ノールズはその光が見えなくなるまで目で追った。
目を戻す頃には、男も三脚もスツールも、そこにはなかった。ただ空になった黄色い絵の具のチューブだけが、ひとつ物悲しさを携えて落ちていた。
*****
その事件は40年も前になるらしい。
ある森の奥深くで、湖畔に向かって絵を描く男の遺体が見つかった。スツールに座って男は亡くなっていた。男は着ていた衣服から長い間行方不明になっていた有名な絵描きであることが判明した。男の周りには空になった絵の具のチューブ、仕上げられたカンバスが無数転がっていた。
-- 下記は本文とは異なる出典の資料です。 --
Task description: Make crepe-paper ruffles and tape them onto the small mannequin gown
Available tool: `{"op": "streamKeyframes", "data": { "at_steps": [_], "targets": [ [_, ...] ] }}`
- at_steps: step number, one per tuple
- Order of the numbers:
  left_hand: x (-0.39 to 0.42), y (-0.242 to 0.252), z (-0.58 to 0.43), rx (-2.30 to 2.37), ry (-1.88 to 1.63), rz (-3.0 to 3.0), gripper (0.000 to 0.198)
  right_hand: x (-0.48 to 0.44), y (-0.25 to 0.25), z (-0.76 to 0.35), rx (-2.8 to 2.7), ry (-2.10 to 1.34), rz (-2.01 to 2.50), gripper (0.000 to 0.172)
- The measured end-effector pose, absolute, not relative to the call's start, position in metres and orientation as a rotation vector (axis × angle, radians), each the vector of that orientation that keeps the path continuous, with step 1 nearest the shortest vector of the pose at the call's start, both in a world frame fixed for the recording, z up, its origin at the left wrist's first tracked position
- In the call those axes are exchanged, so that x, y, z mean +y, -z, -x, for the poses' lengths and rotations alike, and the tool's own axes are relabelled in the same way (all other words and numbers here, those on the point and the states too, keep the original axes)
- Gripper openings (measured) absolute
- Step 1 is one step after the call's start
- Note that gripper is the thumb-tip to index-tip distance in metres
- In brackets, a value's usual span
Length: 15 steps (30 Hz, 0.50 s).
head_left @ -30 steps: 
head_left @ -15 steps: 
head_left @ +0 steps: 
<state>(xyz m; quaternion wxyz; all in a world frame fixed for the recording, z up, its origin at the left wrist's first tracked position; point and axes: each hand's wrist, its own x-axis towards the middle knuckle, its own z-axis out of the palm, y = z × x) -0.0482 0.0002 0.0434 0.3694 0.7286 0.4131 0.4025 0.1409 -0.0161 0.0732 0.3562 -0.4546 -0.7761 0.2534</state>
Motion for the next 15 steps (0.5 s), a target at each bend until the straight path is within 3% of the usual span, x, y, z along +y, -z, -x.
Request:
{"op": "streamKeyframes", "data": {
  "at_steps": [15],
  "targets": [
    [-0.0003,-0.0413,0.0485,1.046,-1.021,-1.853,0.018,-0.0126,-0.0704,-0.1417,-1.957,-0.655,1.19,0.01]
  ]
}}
湖畔の絵や、木の一部分を切り取ったもの、落ち葉や、虫、太陽や、星、土のひとつひとつに、絵の具のついた雑草_____。
そのひとつひとつに、題名もついていた。
『忘れられた湖畔』、『足音』、『記憶から消えた星』_____。
彼の最後の絵は、カンバスに白い絵の具を塗りたくったというものだった。たったそれだけの絵であった。だが、それだけで片付けるのはまた違った。
カンバスを裏返すと、彼は小さく言葉を書いていた。
『想像を色付けることは簡単である。』
その絵の名前は『闇』といった。